パレスチナ、イラクそれぞれの現実を伝える「緊急報告会」が六月十六日、都内で開かれた。主催は、市民の資金拠出でパレスチナビデオの自主制作をめざす「1コマ」サポーター事務局。会場は若い世代を中心に五百人の参加でぎっしりと埋まった。
現地からの報告に聞き入る聴衆
|
|
まず、「1コマ」サポーターの代表で、イラク戦争のさなかから五月下旬まで現地に滞在した森沢典子さんがパレスチナ問題の現実について報告。「ブッシュはイラク戦争の理由として大量破壊兵器とならんで中東の平和を挙げた。ならば、弱い立場に置かれたパレスチナの人々は何を感じているのか」とパレスチナ入りの動機を語る。森沢さんは「自爆テロ」を一方的に非難するアメリカや日本のマスコミへの疑問を投げかけた。「パレスチナの暴力ばかりがとりあげられるが、『自爆テロ』がどういう状況の中で生まれているのか考える必要があるのではないか」
例えば、自治区には「アパルトヘイト・ウォール」と呼ばれる高さ八メートルものコンクリートの壁が急速に建設されている。近づくものには容赦なく銃が向けられる。検問所では通学・通勤から買い物すらもが分断され、救急車にまで銃弾が打ち込まれる。病院に向かう妊婦が足止めを受けて出産してしまう例が百以上にも上っているという。「人の命を救おうと看護婦になった女性が屈辱を感じて『自爆テロ』に走りました。占領は、人の心をそこまで追いこんでいる」
次いで、占領下のイラクを訪れて戦争被害調査を進めてきたジャーナリスト広河隆一さん。たくさんの写真を使って現地の様子を伝えた。

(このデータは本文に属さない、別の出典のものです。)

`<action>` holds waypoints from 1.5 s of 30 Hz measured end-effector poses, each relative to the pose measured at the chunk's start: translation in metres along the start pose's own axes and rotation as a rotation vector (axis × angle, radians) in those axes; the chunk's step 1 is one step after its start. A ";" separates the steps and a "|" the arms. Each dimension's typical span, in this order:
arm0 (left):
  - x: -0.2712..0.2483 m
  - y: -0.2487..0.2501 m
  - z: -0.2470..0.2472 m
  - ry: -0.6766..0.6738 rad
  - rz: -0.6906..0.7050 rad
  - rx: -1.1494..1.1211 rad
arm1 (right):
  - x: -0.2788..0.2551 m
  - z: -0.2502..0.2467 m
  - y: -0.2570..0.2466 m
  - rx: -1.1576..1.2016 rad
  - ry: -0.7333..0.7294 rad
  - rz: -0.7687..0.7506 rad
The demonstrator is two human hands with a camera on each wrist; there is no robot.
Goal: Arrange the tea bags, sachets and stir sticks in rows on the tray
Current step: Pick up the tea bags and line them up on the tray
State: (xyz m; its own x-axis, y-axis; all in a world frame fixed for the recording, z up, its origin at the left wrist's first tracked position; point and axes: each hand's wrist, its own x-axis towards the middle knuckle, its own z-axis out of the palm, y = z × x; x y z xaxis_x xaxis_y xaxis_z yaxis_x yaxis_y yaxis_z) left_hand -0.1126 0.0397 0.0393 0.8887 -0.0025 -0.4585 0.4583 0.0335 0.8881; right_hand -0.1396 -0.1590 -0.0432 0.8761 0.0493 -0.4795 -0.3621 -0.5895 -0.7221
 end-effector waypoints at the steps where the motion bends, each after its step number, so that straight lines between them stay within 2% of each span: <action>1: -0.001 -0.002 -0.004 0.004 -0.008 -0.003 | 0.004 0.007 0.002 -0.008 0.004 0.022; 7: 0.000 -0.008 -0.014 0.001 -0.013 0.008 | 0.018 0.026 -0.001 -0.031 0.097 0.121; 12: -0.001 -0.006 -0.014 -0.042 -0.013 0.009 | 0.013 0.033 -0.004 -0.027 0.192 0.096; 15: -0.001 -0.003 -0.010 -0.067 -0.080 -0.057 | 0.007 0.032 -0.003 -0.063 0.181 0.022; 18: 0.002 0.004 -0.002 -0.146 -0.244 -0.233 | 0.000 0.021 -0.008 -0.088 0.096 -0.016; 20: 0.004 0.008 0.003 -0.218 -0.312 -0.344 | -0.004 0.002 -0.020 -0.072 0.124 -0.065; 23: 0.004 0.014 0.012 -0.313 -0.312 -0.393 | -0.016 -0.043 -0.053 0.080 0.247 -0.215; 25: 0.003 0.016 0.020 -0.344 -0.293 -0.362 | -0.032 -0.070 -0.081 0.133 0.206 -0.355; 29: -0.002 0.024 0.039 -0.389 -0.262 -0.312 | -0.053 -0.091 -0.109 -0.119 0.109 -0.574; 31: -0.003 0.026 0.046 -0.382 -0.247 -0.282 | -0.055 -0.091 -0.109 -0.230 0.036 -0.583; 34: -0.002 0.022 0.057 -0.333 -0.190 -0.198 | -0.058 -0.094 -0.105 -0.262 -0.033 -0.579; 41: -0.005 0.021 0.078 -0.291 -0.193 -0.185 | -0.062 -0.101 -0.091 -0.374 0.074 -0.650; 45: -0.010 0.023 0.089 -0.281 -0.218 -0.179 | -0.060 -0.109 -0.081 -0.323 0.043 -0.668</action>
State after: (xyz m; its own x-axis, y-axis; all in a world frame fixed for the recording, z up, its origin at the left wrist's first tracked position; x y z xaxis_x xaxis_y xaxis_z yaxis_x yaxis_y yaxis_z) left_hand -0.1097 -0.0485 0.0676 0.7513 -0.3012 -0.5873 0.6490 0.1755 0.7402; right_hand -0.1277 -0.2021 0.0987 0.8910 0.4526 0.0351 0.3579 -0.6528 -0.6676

いたるところで市民に銃をつきつける兵士。焼け焦げた車が放置されている。攻撃を受け車から逃げ出した子どもにむかって、ヘリコプターから銃弾が浴びせられたという。クラスター爆弾の子爆弾を全身に無数に浴びてベッドに横たわる少年。病院で亡くなった人たちの無数の身分証明書。わが子を殺され、自分も爆弾によるガラスを浴びて失明した若い母親。外国での治療を望んでも、事実が外に知られるのを恐れる米軍はそれを許さない。一人の男性は叫ぶ。「財産は補償できるかもしれない。しかし、妻は戻らない」
会場からはイラク新法に対して、「今私たちがしなければならないのは軍隊を送ることではないはずだ」と怒りを上げる人たちの感想があがった。
広河さんは「今回の調査は、アフガニスタン国際戦犯法廷の運動を進める人たちとの協力で実現した。戦争犯罪が隠される前に事実を明らかにすること。それが加害者の立場にたってしまった私たちの責任」。森沢さんは「有事立法が通って、次の世代にきちんと責任をとっていかなければならないと改めて思っています」。